Sul dialogo tra Governo e Chiesa italiana per la disciplina delle celebrazioni liturgiche nella “fase 2” dell’emergenza Coronavirus e sull’atto di affidamento dell’Italia a Maria interviene il segretario generale della Conferenza episcopale italiana, mons. Stefano Russo.
Nel primo giorno del mese mariano di maggio, la Cei ha organizzato un momento di preghiera per affidare la nazione italiana alla protezione della Madre di Dio come segno di salvezza e di speranza, come richiesto in queste settimane da molti fedeli. Stasera, alle ore 21, con un momento di preghiera nel Santuario di Santa Maria del Fonte a Caravaggio (diocesi di Cremona, provincia di Bergamo), la Chiesa affida a Maria in particolare i malati, gli operatori sanitari e i medici, le famiglie, i defunti.
L’intervista è di Gennaro Ferrara, curata dall’Ufficio nazionale per le comunicazioni sociali e distribuita da Tv2000 a tutti i media ecclesiali.
Eccellenza, la Chiesa italiana oggi affida il Paese a Maria. Qual è il significato di questo gesto?
È un affido che giunge dopo un periodo doloroso, in cui tante persone hanno vissuto nella preghiera questa fase così complicata e difficile. Maria è colei che si fida e si affida al Signore, crede nonostante tutto all’amore di Dio: vogliamo presentarci a Maria e affidare a lei questo tempo, le nostre passioni, la volontà di camminare con lei e come lei verso il Signore. È l’affido di tutte quelle persone che si sono spese per gli altri – pensiamo agli operatori della sanità -, di tante famiglie che vivono situazioni di sofferenza o hanno visto lutti. È l’affido anche del mondo del lavoro, tra i più colpiti: il primo maggio è la memoria di san Giuseppe lavoratore, sposo di Maria. È un affido dell’intero nostro Paese.

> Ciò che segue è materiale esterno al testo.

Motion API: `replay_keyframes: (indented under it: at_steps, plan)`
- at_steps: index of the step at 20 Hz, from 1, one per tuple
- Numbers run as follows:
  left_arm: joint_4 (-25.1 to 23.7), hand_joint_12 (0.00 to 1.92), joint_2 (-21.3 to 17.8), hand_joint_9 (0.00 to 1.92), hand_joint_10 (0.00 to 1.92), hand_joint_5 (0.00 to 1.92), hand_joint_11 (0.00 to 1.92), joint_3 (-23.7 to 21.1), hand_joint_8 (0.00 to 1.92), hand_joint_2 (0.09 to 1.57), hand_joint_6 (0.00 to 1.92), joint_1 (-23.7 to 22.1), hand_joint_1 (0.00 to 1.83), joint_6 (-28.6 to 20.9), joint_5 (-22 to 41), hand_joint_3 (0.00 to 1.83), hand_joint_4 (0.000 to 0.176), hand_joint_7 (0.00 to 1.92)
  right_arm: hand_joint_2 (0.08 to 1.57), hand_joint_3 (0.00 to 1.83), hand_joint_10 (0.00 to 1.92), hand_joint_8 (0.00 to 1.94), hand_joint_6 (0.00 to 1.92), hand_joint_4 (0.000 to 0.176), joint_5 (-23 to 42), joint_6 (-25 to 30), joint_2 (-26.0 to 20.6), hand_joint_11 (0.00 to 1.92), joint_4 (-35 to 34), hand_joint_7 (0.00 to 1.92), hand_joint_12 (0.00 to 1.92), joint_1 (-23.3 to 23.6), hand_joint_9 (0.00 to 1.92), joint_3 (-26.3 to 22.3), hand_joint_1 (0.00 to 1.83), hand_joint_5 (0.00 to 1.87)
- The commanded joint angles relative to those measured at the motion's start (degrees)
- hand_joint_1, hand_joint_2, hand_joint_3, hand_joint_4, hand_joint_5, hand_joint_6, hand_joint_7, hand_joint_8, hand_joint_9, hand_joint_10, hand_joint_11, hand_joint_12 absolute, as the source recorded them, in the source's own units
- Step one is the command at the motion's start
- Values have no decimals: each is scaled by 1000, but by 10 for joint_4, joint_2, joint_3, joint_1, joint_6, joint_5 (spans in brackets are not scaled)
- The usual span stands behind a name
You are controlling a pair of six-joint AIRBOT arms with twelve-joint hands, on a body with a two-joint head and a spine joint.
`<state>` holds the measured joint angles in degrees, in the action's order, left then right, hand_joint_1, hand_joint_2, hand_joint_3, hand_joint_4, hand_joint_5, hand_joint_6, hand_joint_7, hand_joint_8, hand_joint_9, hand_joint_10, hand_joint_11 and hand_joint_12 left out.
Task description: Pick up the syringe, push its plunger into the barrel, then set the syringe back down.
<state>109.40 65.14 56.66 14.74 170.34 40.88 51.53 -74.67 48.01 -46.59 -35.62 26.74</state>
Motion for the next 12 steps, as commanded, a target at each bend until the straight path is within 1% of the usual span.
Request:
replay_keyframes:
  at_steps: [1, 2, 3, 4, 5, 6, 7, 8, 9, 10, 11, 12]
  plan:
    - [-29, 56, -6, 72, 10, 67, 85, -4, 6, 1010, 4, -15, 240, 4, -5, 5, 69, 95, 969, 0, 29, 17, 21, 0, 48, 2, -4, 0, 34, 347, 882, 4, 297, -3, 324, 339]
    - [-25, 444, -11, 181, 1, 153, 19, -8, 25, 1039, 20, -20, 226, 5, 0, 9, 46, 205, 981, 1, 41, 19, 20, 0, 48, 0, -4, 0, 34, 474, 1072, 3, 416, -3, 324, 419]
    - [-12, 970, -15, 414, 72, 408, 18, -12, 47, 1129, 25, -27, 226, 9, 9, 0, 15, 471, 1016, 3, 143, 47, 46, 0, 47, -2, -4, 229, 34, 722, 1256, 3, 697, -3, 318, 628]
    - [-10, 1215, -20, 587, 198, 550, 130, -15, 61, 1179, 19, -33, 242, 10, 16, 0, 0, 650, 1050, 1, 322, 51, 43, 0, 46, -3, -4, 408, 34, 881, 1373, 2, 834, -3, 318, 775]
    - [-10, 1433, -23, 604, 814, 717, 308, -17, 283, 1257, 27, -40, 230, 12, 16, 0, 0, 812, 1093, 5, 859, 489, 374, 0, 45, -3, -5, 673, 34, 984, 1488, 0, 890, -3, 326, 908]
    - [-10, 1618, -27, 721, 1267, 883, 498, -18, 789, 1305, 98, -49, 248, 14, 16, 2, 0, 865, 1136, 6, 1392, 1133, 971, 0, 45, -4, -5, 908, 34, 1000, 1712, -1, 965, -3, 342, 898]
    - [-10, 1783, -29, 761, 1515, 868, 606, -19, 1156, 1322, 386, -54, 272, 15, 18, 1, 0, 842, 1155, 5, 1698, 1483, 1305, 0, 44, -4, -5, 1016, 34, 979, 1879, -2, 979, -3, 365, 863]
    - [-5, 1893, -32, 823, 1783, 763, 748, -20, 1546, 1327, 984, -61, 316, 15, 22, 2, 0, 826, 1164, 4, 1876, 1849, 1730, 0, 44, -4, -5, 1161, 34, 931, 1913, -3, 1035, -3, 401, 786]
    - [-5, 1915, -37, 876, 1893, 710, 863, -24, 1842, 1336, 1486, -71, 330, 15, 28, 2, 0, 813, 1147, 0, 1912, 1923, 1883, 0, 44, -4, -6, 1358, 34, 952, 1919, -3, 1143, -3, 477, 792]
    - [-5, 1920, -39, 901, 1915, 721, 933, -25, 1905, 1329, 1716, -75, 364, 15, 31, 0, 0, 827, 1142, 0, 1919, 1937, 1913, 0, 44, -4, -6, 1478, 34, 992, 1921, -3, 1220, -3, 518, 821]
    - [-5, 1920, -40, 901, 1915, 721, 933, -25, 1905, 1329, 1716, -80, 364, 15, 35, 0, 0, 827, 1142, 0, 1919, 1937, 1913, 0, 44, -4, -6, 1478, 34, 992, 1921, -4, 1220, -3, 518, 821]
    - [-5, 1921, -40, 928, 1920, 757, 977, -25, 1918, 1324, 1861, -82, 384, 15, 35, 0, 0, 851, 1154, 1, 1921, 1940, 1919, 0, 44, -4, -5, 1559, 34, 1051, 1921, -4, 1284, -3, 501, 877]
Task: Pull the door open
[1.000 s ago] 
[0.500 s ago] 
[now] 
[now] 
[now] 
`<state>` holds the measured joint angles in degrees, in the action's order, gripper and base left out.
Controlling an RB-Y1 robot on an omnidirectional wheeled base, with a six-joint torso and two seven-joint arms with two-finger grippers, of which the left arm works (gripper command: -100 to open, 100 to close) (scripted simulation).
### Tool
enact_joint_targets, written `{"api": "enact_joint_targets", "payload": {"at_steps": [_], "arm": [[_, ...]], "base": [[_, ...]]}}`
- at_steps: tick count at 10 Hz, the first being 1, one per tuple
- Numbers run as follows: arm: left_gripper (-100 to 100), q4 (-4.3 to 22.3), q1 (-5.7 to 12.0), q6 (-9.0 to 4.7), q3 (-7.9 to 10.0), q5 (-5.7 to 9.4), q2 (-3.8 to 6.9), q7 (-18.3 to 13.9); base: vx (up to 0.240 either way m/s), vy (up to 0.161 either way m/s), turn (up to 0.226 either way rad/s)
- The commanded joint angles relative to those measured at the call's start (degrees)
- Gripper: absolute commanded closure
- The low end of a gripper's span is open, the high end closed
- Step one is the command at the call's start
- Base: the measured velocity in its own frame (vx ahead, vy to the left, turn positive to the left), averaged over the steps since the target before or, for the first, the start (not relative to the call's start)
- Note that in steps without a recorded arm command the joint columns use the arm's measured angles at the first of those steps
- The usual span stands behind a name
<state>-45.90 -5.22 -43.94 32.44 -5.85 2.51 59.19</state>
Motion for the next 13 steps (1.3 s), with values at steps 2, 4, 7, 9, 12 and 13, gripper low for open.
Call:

Nei giorni scorsi, papa Francesco ha invitato “alla prudenza e all’obbedienza alle disposizioni, perché la pandemia non torni”. Le sue parole sono state interpretate da alcuni quasi come una presa di distanza rispetto alla posizione espressa dalla Cei nella nota in cui esprimeva il disappunto dei vescovi per il Dpcm.
Le parole del Santo Padre sono la cifra essenziale per il cammino da compiere da qui alle prossime settimane. In quelle parole non c’è contrapposizione con la Chiesa italiana: il Papa sostiene da sempre e con paternità il nostro agire. La Chiesa ha un’armonia polifonica, non contrapposta nelle sue voci, ma unita dalla comunione e dall’umanità. Non tenere conto della prudenza e dell’obbedienza alle disposizioni significherebbe essere ciechi e decontestualizzati rispetto al vissuto di tristezza e dolore con cui stiamo ancora facendo i conti. Nascono da questa passione per l’umanità anche le parole dei vescovi italiani. Nessuna fuga in avanti, dunque; né tanto meno irresponsabilità verso le regole o strappo istituzionale. Il confronto e il dialogo con le Istituzioni governative – anche in qualche passaggio dai toni forti – non è mai venuto meno, all’insegna di una reciproca stima.
A che punto è l’elaborazione del Protocollo per le celebrazioni eucaristiche?
Il dialogo con le Istituzioni governative è quotidiano e all’insegna di una collaborazione leale. Da lunedì avremo la possibilità di celebrare le esequie; stiamo lavorando da un paio di settimane su un Protocollo per le celebrazioni eucaristiche, che minimizzi al massimo il rischio del contagio: preservare la salute di tutti deve essere un interesse primario.